START EXERCISE INPUT

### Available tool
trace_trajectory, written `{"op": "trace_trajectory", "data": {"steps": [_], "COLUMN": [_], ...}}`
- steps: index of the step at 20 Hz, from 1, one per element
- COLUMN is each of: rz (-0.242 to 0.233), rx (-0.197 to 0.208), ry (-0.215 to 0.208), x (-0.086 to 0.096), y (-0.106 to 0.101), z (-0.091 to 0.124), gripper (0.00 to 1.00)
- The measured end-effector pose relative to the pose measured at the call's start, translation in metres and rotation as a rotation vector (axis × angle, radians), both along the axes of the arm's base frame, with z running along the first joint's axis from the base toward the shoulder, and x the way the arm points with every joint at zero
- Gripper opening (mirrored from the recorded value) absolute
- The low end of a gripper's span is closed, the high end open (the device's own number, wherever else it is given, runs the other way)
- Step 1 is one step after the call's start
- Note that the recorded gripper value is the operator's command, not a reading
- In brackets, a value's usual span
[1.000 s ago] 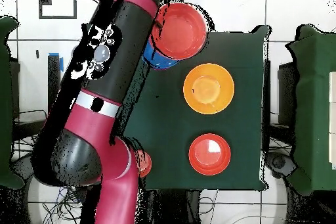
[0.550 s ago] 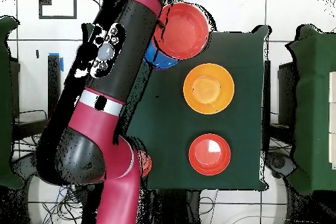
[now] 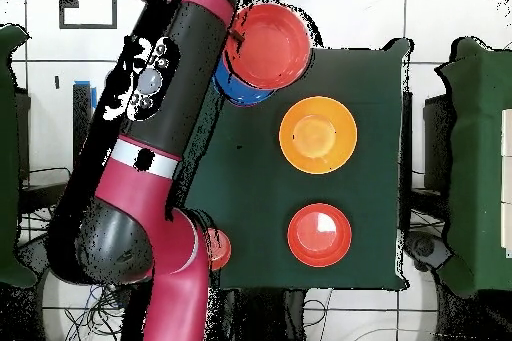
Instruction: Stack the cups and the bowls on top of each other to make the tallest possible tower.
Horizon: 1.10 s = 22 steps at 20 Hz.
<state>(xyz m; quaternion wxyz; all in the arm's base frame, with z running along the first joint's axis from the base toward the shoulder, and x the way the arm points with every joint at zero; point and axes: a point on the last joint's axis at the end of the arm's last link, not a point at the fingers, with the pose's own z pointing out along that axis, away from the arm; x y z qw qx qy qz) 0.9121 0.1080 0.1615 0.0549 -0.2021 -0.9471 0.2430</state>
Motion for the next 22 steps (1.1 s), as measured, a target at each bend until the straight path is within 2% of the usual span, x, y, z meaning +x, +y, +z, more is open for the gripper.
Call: {"op": "trace_trajectory", "data": {"steps": [10, 22], "rz": [0.005, -0.026], "rx": [0.003, 0.034], "ry": [-0.005, -0.034], "x": [-0.002, -0.009], "y": [0.016, 0.051], "z": [-0.001, -0.004], "gripper": [0.0, 0.0]}}
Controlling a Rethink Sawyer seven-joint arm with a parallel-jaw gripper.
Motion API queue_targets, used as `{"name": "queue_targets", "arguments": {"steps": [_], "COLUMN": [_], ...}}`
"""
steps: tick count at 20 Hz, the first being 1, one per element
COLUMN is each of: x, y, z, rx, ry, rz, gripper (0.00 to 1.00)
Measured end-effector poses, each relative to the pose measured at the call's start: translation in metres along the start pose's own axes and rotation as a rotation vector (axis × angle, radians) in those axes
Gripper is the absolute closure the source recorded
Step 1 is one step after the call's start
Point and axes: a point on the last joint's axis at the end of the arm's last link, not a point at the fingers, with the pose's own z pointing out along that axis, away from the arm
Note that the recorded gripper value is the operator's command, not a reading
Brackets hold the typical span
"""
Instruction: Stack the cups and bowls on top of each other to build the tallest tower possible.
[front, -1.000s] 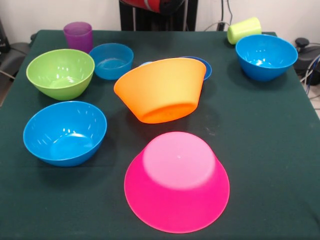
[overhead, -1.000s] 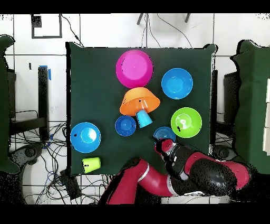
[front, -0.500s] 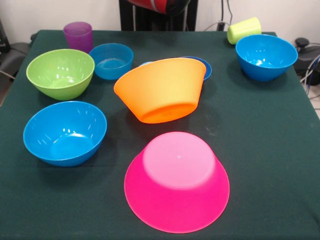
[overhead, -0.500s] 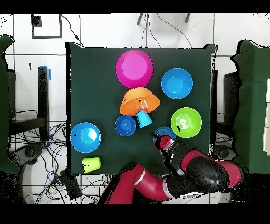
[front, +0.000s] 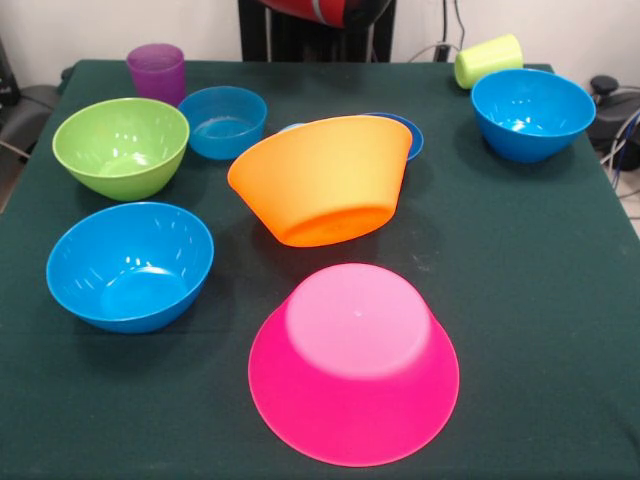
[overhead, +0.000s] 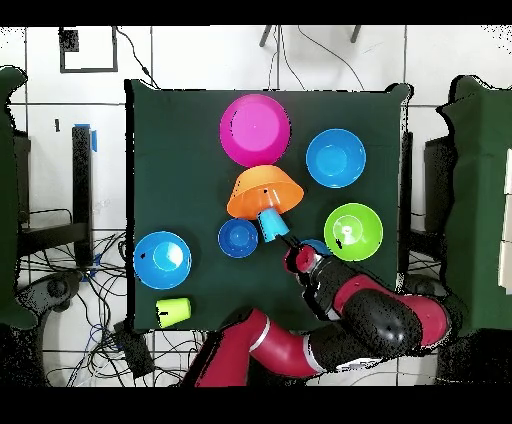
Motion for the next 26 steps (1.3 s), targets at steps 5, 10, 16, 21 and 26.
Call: {"name": "queue_targets", "arguments": {"steps": [5,10,16,21,26], "x": [-0.006,-0.01,-0.018,-0.024,-0.029], "y": [0.004,0.006,0.013,0.017,0.019], "z": [0.011,0.024,0.042,0.054,0.066], "rx": [-0.016,-0.032,-0.067,-0.115,-0.153], "ry": [-0.017,-0.024,-0.029,-0.031,-0.034], "rz": [-0.009,-0.005,-0.018,-0.037,-0.07], "gripper": [0.0,0.0,0.0,0.0,0.0]}}
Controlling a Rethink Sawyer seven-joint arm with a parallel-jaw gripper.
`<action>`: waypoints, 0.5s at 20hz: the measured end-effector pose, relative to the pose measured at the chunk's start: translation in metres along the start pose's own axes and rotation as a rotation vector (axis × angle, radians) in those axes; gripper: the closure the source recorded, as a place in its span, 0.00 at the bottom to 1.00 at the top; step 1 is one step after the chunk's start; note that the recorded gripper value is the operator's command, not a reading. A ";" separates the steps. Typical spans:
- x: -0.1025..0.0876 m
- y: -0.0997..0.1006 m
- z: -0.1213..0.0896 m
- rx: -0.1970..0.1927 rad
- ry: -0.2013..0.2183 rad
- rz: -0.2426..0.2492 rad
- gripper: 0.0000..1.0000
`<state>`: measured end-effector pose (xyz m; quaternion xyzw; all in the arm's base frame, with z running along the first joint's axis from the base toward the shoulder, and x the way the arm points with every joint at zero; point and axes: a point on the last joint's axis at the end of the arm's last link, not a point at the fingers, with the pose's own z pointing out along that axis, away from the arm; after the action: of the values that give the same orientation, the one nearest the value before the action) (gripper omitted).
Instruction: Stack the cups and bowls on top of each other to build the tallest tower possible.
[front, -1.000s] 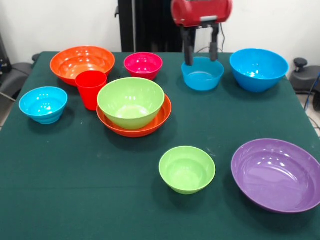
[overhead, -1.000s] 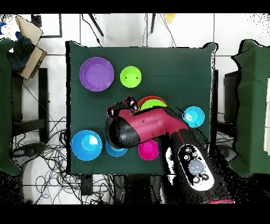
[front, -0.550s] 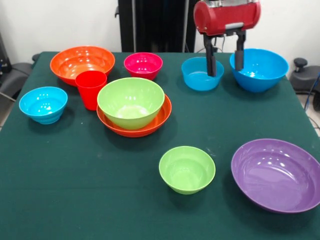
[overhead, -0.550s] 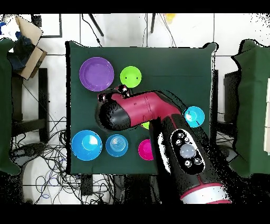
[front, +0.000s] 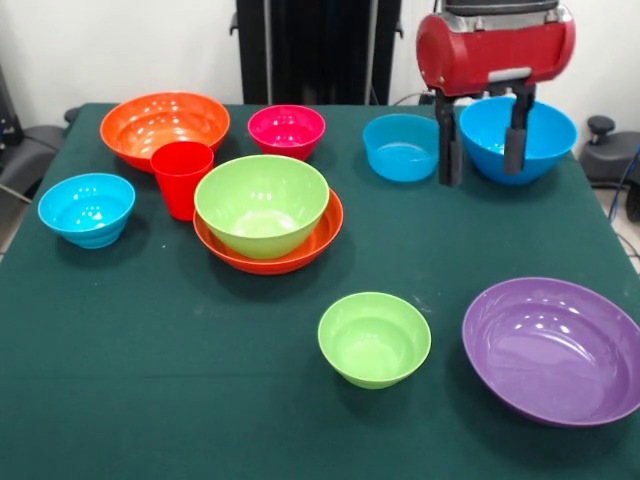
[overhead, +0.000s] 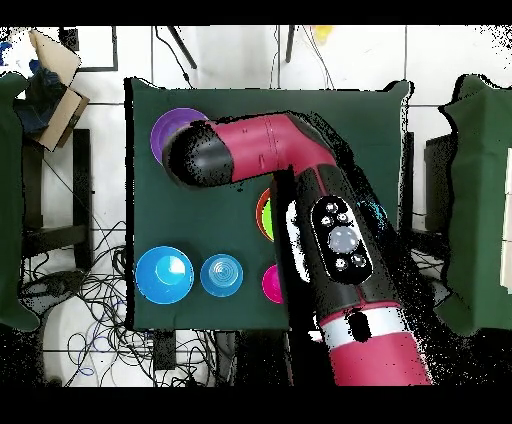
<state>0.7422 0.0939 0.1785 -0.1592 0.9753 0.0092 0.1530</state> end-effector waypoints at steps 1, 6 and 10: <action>-0.006 -0.001 0.001 0.007 0.002 0.002 0.00; -0.023 -0.006 0.010 0.032 -0.013 0.009 0.00; -0.021 -0.009 0.024 0.033 -0.029 0.022 0.00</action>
<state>0.7715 0.0935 0.1622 -0.1460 0.9746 -0.0028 0.1698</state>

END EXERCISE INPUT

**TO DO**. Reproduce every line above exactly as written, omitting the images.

**EXERCISE OUTPUT**.
### Available tool
trace_trajectory, written `{"op": "trace_trajectory", "data": {"steps": [_], "COLUMN": [_], ...}}`
- steps: index of the step at 20 Hz, from 1, one per element
- COLUMN is each of: rz (-0.242 to 0.233), rx (-0.197 to 0.208), ry (-0.215 to 0.208), x (-0.086 to 0.096), y (-0.106 to 0.101), z (-0.091 to 0.124), gripper (0.00 to 1.00)
- The measured end-effector pose relative to the pose measured at the call's start, translation in metres and rotation as a rotation vector (axis × angle, radians), both along the axes of the arm's base frame, with z running along the first joint's axis from the base toward the shoulder, and x the way the arm points with every joint at zero
- Gripper opening (mirrored from the recorded value) absolute
- The low end of a gripper's span is closed, the high end open (the device's own number, wherever else it is given, runs the other way)
- Step 1 is one step after the call's start
- Note that the recorded gripper value is the operator's command, not a reading
- In brackets, a value's usual span
[1.000 s ago] 
[0.550 s ago] 
[now] 
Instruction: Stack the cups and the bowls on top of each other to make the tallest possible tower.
Horizon: 1.10 s = 22 steps at 20 Hz.
<state>(xyz m; quaternion wxyz; all in the arm's base frame, with z running along the first joint's axis from the base toward the shoulder, and x the way the arm points with every joint at zero; point and axes: a point on the last joint's axis at the end of the arm's last link, not a point at the fingers, with the pose's own z pointing out along that axis, away from the arm; x y z qw qx qy qz) 0.9121 0.1080 0.1615 0.0549 -0.2021 -0.9471 0.2430</state>
Motion for the next 22 steps (1.1 s), as measured, a target at each bend until the straight path is within 2% of the usual span, x, y, z meaning +x, +y, +z, more is open for the gripper.
Call: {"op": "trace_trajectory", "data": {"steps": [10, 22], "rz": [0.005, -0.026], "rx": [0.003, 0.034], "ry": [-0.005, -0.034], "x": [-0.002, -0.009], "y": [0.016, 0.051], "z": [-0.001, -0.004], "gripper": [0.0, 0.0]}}
Controlling a Rethink Sawyer seven-joint arm with a parallel-jaw gripper.
Motion API queue_targets, used as `{"name": "queue_targets", "arguments": {"steps": [_], "COLUMN": [_], ...}}`
"""
steps: tick count at 20 Hz, the first being 1, one per element
COLUMN is each of: x, y, z, rx, ry, rz, gripper (0.00 to 1.00)
Measured end-effector poses, each relative to the pose measured at the call's start: translation in metres along the start pose's own axes and rotation as a rotation vector (axis × angle, radians) in those axes
Gripper is the absolute closure the source recorded
Step 1 is one step after the call's start
Point and axes: a point on the last joint's axis at the end of the arm's last link, not a point at the fingers, with the pose's own z pointing out along that axis, away from the arm
Note that the recorded gripper value is the operator's command, not a reading
Brackets hold the typical span
"""
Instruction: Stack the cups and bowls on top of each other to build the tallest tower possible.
[front, -1.000s] 
[overhead, -1.000s] 
[front, -0.500s] 
[overhead, -0.500s] 
[front, +0.000s] 
[overhead, +0.000s] 
Motion for the next 26 steps (1.3 s), targets at steps 5, 10, 16, 21 and 26.
Call: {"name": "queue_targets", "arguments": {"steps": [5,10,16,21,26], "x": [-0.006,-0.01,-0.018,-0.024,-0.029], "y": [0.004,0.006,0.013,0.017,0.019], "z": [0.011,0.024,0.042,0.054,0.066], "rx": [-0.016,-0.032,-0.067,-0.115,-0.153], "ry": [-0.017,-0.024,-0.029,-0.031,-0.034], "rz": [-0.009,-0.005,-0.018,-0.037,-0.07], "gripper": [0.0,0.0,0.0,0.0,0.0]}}
Controlling a Rethink Sawyer seven-joint arm with a parallel-jaw gripper.
`<action>`: waypoints, 0.5s at 20hz: the measured end-effector pose, relative to the pose measured at the chunk's start: translation in metres along the start pose's own axes and rotation as a rotation vector (axis × angle, radians) in those axes; gripper: the closure the source recorded, as a place in its span, 0.00 at the bottom to 1.00 at the top; step 1 is one step after the chunk's start; note that the recorded gripper value is the operator's command, not a reading. A ";" separates the steps. Typical spans:
- x: -0.1025..0.0876 m
- y: -0.0997..0.1006 m
- z: -0.1213..0.0896 m
- rx: -0.1970..0.1927 rad
- ry: -0.2013..0.2183 rad
- rz: -0.2426..0.2492 rad
- gripper: 0.0000..1.0000
`<state>`: measured end-effector pose (xyz m; quaternion xyzw; all in the arm's base frame, with z running along the first joint's axis from the base toward the shoulder, and x the way the arm points with every joint at zero; point and axes: a point on the last joint's axis at the end of the arm's last link, not a point at the fingers, with the pose's own z pointing out along that axis, away from the arm; after the action: of the values that give the same orientation, the one nearest the value before the action) (gripper omitted).
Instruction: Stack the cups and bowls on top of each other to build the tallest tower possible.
[front, -1.000s] 
[overhead, -1.000s] 
[front, -0.550s] 
[overhead, -0.550s] 
[front, +0.000s] 
[overhead, +0.000s] 
<state>0.7422 0.0939 0.1785 -0.1592 0.9753 0.0092 0.1530</state> end-effector waypoints at steps 1, 6 and 10: <action>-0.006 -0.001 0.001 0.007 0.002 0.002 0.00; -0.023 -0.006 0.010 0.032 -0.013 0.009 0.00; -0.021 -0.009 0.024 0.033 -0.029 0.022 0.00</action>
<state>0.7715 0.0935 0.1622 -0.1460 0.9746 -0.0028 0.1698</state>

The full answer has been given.